§ Instructions for the task: Omit any pictures, and restate word for word only the lines from the one with "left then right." through the end of the data below.

§ Data below:
####

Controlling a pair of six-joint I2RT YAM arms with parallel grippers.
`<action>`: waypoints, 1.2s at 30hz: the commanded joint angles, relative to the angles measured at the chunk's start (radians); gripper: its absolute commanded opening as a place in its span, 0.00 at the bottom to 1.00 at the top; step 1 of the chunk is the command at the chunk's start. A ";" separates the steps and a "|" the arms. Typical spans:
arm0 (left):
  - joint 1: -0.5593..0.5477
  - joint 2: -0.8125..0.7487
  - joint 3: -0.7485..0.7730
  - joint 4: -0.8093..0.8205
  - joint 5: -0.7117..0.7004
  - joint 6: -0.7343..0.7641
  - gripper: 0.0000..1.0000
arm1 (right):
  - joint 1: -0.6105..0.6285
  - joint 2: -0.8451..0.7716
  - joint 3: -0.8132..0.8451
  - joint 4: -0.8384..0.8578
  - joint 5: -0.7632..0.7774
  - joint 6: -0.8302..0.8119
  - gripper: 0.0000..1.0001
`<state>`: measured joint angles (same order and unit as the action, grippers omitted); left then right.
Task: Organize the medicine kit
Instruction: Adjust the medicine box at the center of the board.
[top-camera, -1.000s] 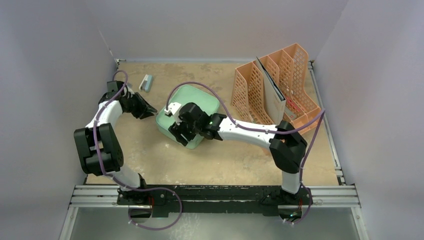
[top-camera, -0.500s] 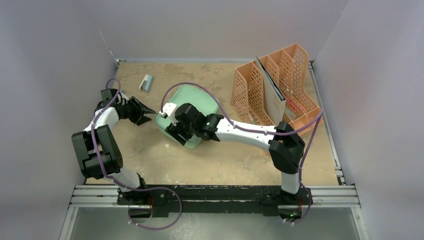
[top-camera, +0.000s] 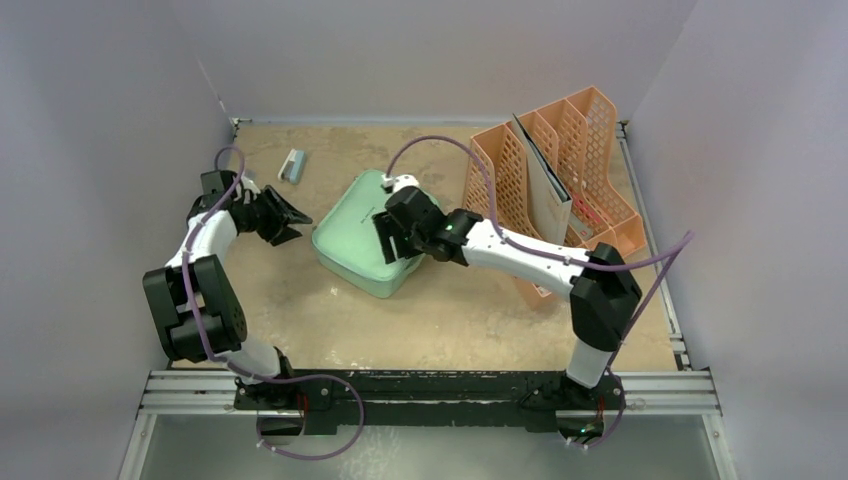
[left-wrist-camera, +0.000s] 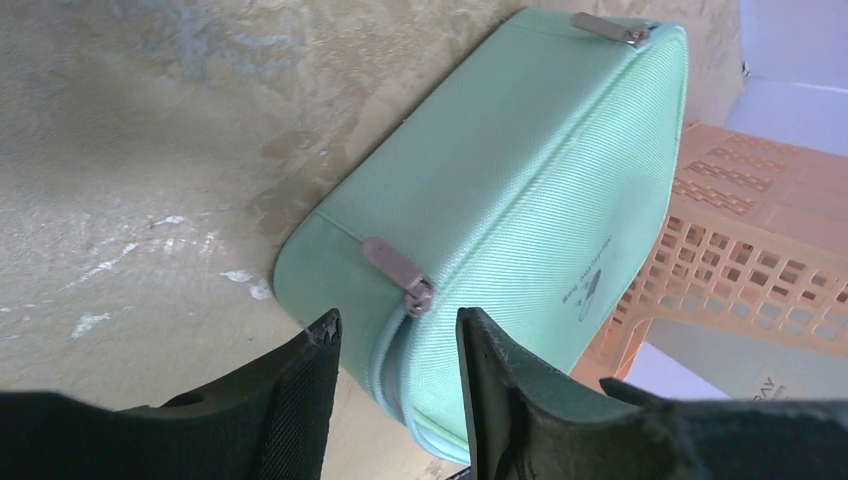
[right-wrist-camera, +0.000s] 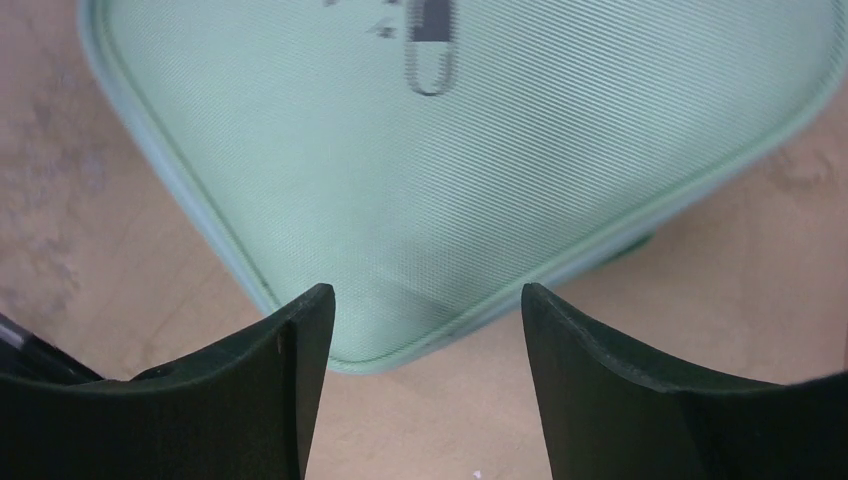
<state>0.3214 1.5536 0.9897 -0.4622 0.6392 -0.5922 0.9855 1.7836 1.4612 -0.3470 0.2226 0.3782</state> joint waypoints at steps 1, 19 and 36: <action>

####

§ Output of the task:
`<state>`: measured joint angles (same order and unit as the action, grippers omitted); left then right.
Task: Organize the medicine kit
Instruction: Adjust the medicine box at the center of the board.
[top-camera, -1.000s] 
[top-camera, -0.500s] 
[top-camera, +0.000s] 
[left-wrist-camera, +0.000s] 
[right-wrist-camera, +0.000s] 
<state>0.3214 1.5536 0.9897 -0.4622 0.6392 -0.5922 0.9855 1.7836 1.4612 -0.3470 0.2226 0.3782</state> joint waypoints at steps 1, 19 and 36: <action>

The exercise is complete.